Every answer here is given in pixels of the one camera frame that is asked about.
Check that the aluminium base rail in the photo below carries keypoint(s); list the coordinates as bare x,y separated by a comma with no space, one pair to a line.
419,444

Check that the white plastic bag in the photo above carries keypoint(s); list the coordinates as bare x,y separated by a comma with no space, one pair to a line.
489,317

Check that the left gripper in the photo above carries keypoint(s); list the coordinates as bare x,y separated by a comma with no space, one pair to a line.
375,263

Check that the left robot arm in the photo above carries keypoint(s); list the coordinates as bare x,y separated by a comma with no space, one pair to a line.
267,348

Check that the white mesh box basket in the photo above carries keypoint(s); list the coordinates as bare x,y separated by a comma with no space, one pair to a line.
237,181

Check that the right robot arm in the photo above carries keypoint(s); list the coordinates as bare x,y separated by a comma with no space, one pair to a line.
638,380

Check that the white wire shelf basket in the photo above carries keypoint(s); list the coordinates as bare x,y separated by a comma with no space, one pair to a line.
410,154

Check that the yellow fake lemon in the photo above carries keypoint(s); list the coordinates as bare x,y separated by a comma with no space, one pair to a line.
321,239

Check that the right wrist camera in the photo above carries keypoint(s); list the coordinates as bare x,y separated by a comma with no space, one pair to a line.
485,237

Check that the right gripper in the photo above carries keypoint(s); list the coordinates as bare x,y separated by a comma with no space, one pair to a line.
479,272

• • • •

The problem:
While keeping every line the same, please copy out all the records.

Result below:
Every answer here is given in pixels of the one camera frame that is asked about.
Check that the aluminium base rail in the photo below carries keypoint(s); list the coordinates as bare x,y separated by a comma with no space, one pair to a line.
419,444

Check that the white plastic bag in the photo above carries keypoint(s); list the coordinates as bare x,y separated by a comma with no space, one pair to a line.
489,317

Check that the left gripper in the photo above carries keypoint(s); list the coordinates as bare x,y separated by a comma with no space, one pair to a line.
375,263

Check that the left robot arm in the photo above carries keypoint(s); list the coordinates as bare x,y separated by a comma with no space, one pair to a line.
267,348

Check that the white mesh box basket in the photo above carries keypoint(s); list the coordinates as bare x,y separated by a comma with no space, one pair to a line.
237,181

Check that the right robot arm in the photo above carries keypoint(s); list the coordinates as bare x,y separated by a comma with no space, one pair to a line.
638,380

Check that the white wire shelf basket in the photo above carries keypoint(s); list the coordinates as bare x,y separated by a comma with no space, one pair to a line.
410,154

Check that the yellow fake lemon in the photo above carries keypoint(s); list the coordinates as bare x,y separated by a comma with no space, one pair to a line.
321,239

Check that the right wrist camera in the photo above carries keypoint(s); list the coordinates as bare x,y separated by a comma with no space, one pair to a line.
485,237

Check that the right gripper in the photo above carries keypoint(s); list the coordinates as bare x,y separated by a comma with no space, one pair to a line.
479,272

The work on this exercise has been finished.